EXERCISE GOAL
Return the data below unchanged. Drop any pictures.

COLLECTED MATERIAL
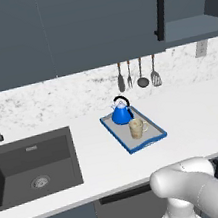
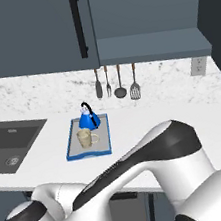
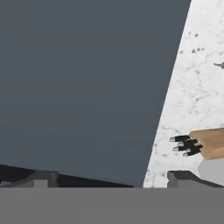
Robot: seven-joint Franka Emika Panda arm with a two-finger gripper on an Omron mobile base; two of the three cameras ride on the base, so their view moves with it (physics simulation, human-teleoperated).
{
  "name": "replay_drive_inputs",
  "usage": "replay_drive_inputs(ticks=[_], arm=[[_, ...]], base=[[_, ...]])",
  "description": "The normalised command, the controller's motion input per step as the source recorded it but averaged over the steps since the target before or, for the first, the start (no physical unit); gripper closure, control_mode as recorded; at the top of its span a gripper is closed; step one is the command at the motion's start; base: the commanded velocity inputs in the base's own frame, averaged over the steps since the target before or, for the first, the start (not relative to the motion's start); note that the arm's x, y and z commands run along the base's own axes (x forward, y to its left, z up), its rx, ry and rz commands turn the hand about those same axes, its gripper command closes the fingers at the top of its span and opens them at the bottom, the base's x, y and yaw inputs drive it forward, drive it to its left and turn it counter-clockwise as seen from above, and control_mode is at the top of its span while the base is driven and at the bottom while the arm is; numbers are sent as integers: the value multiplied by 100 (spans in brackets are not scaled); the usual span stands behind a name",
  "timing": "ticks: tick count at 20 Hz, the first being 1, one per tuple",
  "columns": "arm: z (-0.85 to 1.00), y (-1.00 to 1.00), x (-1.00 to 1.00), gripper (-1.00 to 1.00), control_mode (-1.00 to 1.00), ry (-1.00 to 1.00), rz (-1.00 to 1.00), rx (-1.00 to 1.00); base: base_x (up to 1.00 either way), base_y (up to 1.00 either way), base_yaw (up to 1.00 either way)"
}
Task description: Pick the kettle from the counter and place it on the tray. Then pick the mug from the cabinet and place it on the tray. Then close the cabinet doors.
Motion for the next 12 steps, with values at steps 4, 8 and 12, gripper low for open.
replay_drive_inputs(ticks=[4,8,12], arm=[[0,-37,48,-100,-100,10,5,5],[0,-35,38,-100,-100,7,8,3],[0,-31,13,-100,-100,2,10,0]], base=[[0,0,0],[0,0,0],[0,0,0]])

EXERCISE RESPONSE
Robot: seven-joint Franka Emika Panda arm with a two-finger gripper on an Omron mobile base; two of the three cameras ride on the base, so their view moves with it (physics simulation, human-teleoperated).
{
  "name": "replay_drive_inputs",
  "usage": "replay_drive_inputs(ticks=[_], arm=[[_, ...]], base=[[_, ...]])",
  "description": "The normalised command, the controller's motion input per step as the source recorded it but averaged over the steps since the target before or, for the first, the start (no physical unit); gripper closure, control_mode as recorded; at the top of its span a gripper is closed; step one is the command at the motion's start; base: the commanded velocity inputs in the base's own frame, averaged over the steps since the target before or, for the first, the start (not relative to the motion's start); note that the arm's x, y and z commands run along the base's own axes (x forward, y to its left, z up), its rx, ry and rz commands turn the hand about those same axes, its gripper command closes the fingers at the top of its span and opens them at the bottom, the base's x, y and yaw inputs drive it forward, drive it to its left and turn it counter-clockwise as seen from above, and control_mode is at the top of its span while the base is driven and at the bottom while the arm is; numbers are sent as integers: the value multiplied by 100 (spans in brackets are not scaled); the usual span stands behind a name",
  "timing": "ticks: tick count at 20 Hz, the first being 1, one per tuple",
  "columns": "arm: z (-0.85 to 1.00), y (-1.00 to 1.00), x (-1.00 to 1.00), gripper (-1.00 to 1.00), control_mode (-1.00 to 1.00), ry (-1.00 to 1.00), rz (-1.00 to 1.00), rx (-1.00 to 1.00); base: base_x (up to 1.00 either way), base_y (up to 1.00 either way), base_yaw (up to 1.00 either way)"
}
Task description: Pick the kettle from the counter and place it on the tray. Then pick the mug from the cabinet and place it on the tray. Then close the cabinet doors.
Motion for the next 12 steps, with values at steps 4, 8 and 12, gripper low for open.
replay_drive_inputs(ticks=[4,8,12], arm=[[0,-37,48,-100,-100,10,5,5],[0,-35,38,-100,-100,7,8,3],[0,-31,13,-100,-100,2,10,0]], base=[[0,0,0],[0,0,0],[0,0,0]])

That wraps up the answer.